Another major portion of the renovation is updating current exhibits and creating new ones, particularly ones which will give visitors a better idea of what the Lewis and Clark Trail means to the mouth of the Columbia area.

"Now what we are doing is focusing on detail to the Columbia water shed and in particular the mouth of the Columbia's part of the Lewis and Clark story," said State Parks Interpretive Specialist at Fort Canby Ryan Karlson. "It's going to be a great experience, because we are going to make it more interactive instead of narrative. We're shooting for a class-A, world-class interpretive facility."

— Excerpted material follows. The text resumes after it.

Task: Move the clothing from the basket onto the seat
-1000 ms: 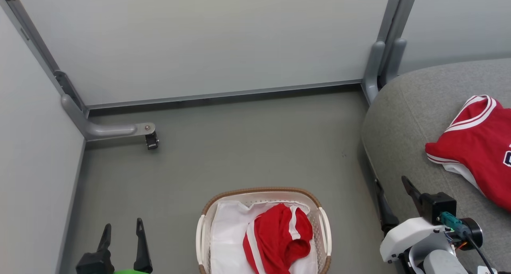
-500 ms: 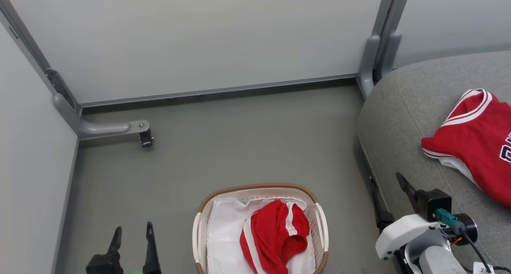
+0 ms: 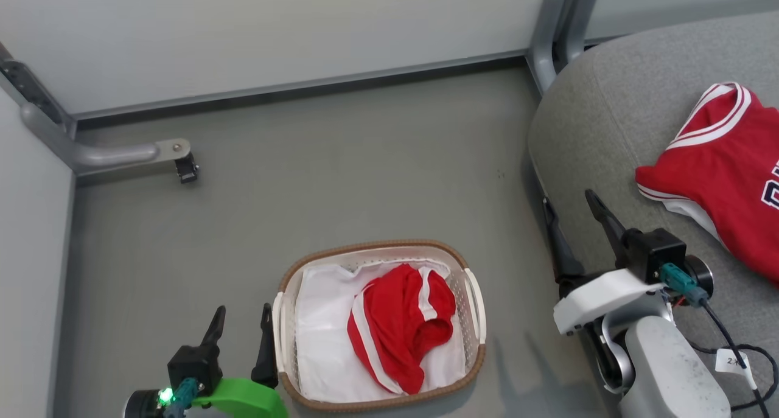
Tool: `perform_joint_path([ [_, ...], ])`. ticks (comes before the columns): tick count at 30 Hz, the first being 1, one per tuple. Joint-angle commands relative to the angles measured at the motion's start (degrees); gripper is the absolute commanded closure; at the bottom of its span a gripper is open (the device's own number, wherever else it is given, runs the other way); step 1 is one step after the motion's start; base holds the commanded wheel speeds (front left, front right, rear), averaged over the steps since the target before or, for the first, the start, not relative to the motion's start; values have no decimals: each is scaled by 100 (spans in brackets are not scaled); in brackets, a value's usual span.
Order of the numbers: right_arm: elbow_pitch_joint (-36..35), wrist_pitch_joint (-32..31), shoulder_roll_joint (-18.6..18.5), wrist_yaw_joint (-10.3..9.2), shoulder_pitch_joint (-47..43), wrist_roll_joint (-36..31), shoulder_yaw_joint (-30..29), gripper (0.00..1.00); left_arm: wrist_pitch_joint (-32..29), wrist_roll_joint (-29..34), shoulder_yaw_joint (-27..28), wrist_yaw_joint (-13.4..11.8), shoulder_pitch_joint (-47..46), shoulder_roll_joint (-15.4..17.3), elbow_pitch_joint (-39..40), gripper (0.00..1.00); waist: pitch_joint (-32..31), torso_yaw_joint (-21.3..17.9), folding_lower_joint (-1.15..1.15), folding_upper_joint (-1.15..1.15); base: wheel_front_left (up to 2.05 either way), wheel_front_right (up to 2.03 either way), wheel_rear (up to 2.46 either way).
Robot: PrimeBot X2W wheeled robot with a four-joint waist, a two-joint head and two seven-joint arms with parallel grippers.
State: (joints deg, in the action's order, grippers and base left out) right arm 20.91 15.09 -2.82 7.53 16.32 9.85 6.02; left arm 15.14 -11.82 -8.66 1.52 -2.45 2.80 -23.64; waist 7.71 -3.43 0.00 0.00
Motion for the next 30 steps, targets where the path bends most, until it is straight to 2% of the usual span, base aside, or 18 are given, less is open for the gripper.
perform_joint_path([
  [1,-75,10,-22,-8,127,63,18,0,0,-36,-35,30,-203,21,-46,0,461,-265,0,0,0,0,0],
  [13,-561,10,-19,-8,769,352,243,0,0,92,-380,139,-1247,24,-395,0,1573,-685,0,0,0,0,0],
  [24,-976,10,-19,-8,1187,625,349,0,0,309,-621,259,-2112,28,-767,0,2310,-902,0,0,0,0,0],
  [30,-1201,10,-19,-8,1400,783,359,0,0,283,-685,356,-2577,28,-1325,0,2679,-979,0,0,0,0,0],
])
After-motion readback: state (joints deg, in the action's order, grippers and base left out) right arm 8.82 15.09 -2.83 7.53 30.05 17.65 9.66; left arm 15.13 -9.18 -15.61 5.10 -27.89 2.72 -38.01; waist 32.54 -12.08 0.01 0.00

Other improvements to the interpretive center will include outside exhibits, roadway and parking improvements as well as utility improvements.

According to Farber, because the Fort Canby Interpretive Center was constructed in 1975, State Parks already has a jump on what other states affiliated with the trail are now doing. An example of this jump can be seen when looking at the center's visitors each year, estimated at 70,000. This number is expected to double during the Lewis and Clark Trail Bicentennial, which will be celebrated between 2003 and 2006.

Renovation on the interpretive center began in January and by the time it is completed next spring, it will have cost State Parks an estimated $3 million.

"In the end, the communities, especially Ilwaco, as well as Long Beach also stand to benefit in light of the Discovery Trail," said Karlson.

According to Long Beach City Administrator Nabiel Shawa, the Discovery Trail is the city of Long Beach's premiere Lewis and Clark Trail Bicentennial project. It is expected to be completed next spring, and dedicated on Memorial Day 2003.